Weightlifting Psyching or Psycho?

Weightlifting Psyching or Psycho?

Why just do when you can overdo?

Powerlifters are born to overdo. The nature of the sport encourages overindulgence.  Powerlifting is dead simple: powerful men must move massive poundage for a single repetition over a short distance with no regard for speed or duration. Since foot speed and endurance are not needed or required, men can grow massive without penalty.

The sport consists of combining the best single rep efforts in the barbell squat, bench press and deadlift to create a cumulative total.  A 400-pound squat, 300-pound bench press and 500-pound deadlift creates a 1,200-pound total. The person within the weight class that posts the highest total is the overall winner.

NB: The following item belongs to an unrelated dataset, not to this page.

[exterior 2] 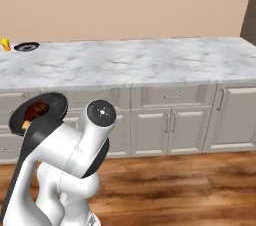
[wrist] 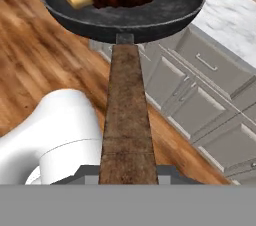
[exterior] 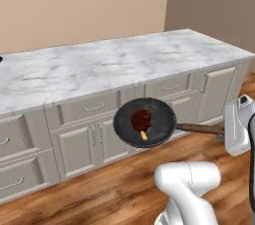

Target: Pick up the pan with the steak in it and place it on the dining table. Then place the steak on the plate.

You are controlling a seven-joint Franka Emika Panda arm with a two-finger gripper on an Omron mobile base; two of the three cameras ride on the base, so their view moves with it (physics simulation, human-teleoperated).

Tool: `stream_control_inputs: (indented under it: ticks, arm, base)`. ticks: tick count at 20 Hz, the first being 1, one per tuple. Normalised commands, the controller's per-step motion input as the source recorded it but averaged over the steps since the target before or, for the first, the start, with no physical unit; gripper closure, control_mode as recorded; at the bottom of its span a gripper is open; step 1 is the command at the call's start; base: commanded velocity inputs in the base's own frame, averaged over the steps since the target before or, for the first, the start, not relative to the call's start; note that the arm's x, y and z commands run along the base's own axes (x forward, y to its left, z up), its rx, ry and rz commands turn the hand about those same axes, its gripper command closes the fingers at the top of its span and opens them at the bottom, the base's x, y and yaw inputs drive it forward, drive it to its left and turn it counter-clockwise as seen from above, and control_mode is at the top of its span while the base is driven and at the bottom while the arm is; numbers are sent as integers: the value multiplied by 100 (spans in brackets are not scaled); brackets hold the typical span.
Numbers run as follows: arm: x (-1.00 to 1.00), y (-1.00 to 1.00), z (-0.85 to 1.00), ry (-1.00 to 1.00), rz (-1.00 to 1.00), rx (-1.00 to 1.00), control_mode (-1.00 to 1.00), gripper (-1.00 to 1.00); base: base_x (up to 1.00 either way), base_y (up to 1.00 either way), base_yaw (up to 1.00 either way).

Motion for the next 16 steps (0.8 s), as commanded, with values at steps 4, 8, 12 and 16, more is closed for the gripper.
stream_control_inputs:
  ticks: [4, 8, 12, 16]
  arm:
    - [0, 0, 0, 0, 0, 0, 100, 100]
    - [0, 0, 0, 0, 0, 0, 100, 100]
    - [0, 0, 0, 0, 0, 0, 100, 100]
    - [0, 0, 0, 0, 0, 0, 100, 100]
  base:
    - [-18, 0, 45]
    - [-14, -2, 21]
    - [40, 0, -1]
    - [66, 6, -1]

The elegant simplicity of the lifts makes them prefect for all out psyching, psyching without restraint. If a sport, drill or exercise is multi-part and complex, the smart athlete tamps down the psyche. The more complex the athletic undertaking, the more psyche needs to be modulated. When attempting something intricate and complicated, too much psyche is counterproductive. The proper balance need be struck between mental arousal and precise technique.

In powerlifting the simplicity of the task - combined with the shortness and compactness of the effort – allows, nay, encouragesoutrageous psyche. The lifter performs a single repetition of a simple lift: short, sweet, uncomplicated – what a grand opportunity for any self-respecting muscled-up alpha male to go ape-shit crazy.

Everything was predicated on the irrefutable contention that that “fired up” trumps nonchalant when it comes to athletic performance. Powerlifters (chronic over doers that they are) naturally asked, “How fired up is fired up?” These power psyche pioneers sought to take “fired up” to unimagined new heights. They mused collectively, ‘if a little psyche is good would not a lot of psyche be better?”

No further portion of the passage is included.